### REQUIREMENT
For the entries below, count the lines containing "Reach" and give only that number.

** Opening INFORMATION block **

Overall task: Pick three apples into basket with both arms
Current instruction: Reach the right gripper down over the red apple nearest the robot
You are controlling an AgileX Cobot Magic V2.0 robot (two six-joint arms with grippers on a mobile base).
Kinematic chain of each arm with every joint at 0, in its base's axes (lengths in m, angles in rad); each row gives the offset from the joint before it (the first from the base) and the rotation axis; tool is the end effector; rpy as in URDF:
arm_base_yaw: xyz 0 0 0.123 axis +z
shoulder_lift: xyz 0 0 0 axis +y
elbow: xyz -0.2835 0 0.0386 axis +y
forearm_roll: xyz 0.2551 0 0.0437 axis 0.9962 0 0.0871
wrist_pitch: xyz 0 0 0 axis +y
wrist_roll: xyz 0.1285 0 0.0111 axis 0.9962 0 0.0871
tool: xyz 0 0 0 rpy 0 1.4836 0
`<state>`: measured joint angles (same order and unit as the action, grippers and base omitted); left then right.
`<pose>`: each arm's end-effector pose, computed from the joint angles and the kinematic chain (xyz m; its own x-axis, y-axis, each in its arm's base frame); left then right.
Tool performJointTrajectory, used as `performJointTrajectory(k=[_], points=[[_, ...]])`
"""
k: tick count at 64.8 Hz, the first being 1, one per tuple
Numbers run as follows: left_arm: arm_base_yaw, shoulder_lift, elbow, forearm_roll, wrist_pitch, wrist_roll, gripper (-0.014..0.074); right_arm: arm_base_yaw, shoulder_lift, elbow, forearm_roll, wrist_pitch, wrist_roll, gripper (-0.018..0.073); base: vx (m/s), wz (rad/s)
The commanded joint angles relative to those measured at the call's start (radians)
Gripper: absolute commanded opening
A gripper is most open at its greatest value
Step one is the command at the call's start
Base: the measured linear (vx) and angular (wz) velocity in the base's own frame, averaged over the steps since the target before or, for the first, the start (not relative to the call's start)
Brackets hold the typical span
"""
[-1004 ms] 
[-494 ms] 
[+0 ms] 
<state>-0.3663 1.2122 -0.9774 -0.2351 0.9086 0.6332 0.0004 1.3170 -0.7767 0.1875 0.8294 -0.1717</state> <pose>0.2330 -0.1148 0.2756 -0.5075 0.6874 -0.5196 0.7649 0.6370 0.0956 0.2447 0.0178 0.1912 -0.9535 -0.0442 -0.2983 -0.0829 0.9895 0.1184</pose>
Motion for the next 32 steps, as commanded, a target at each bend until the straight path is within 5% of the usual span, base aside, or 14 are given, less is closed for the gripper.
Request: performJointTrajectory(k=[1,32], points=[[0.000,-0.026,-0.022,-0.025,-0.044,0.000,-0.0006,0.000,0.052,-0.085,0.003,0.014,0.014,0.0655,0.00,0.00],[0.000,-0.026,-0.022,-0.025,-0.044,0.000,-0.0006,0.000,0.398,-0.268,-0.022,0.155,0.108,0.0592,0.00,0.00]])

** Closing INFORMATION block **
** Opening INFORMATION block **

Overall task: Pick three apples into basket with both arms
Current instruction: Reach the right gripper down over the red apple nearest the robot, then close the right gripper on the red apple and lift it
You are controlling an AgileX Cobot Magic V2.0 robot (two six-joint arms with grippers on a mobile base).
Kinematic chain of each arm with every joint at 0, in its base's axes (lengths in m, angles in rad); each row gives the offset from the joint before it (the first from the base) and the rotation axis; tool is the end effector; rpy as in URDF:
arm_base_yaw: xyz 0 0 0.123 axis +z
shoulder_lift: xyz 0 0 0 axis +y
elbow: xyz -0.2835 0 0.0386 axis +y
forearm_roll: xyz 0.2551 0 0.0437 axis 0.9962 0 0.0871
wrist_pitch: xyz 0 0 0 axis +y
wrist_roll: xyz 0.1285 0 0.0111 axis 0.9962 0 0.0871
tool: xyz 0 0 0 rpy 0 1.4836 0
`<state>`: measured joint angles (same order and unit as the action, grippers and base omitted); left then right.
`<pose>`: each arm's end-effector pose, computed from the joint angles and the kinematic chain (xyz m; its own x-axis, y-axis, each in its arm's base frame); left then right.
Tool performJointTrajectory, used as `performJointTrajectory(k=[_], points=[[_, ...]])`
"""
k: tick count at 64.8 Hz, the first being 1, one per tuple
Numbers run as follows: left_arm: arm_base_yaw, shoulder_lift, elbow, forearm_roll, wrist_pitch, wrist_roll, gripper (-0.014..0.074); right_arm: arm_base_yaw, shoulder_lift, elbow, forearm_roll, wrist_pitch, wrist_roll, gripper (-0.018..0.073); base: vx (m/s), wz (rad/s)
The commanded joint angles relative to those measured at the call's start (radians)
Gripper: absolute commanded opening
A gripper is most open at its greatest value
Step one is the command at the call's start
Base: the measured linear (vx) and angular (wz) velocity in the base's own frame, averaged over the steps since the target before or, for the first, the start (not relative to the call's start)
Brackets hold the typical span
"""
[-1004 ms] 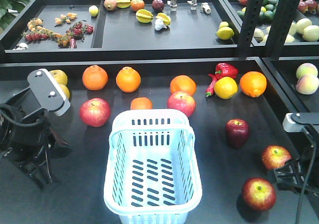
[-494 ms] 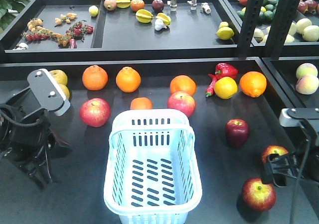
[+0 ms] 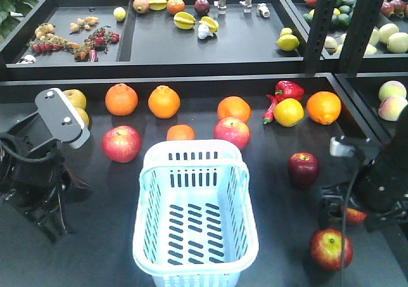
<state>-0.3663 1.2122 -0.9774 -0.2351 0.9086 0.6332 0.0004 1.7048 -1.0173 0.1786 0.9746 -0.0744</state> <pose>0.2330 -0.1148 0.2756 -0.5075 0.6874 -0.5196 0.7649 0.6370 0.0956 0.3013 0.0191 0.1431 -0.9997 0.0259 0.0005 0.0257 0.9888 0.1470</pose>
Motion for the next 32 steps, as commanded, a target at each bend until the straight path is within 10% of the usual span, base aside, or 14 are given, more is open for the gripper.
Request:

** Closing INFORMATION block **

### TASK RESULT
2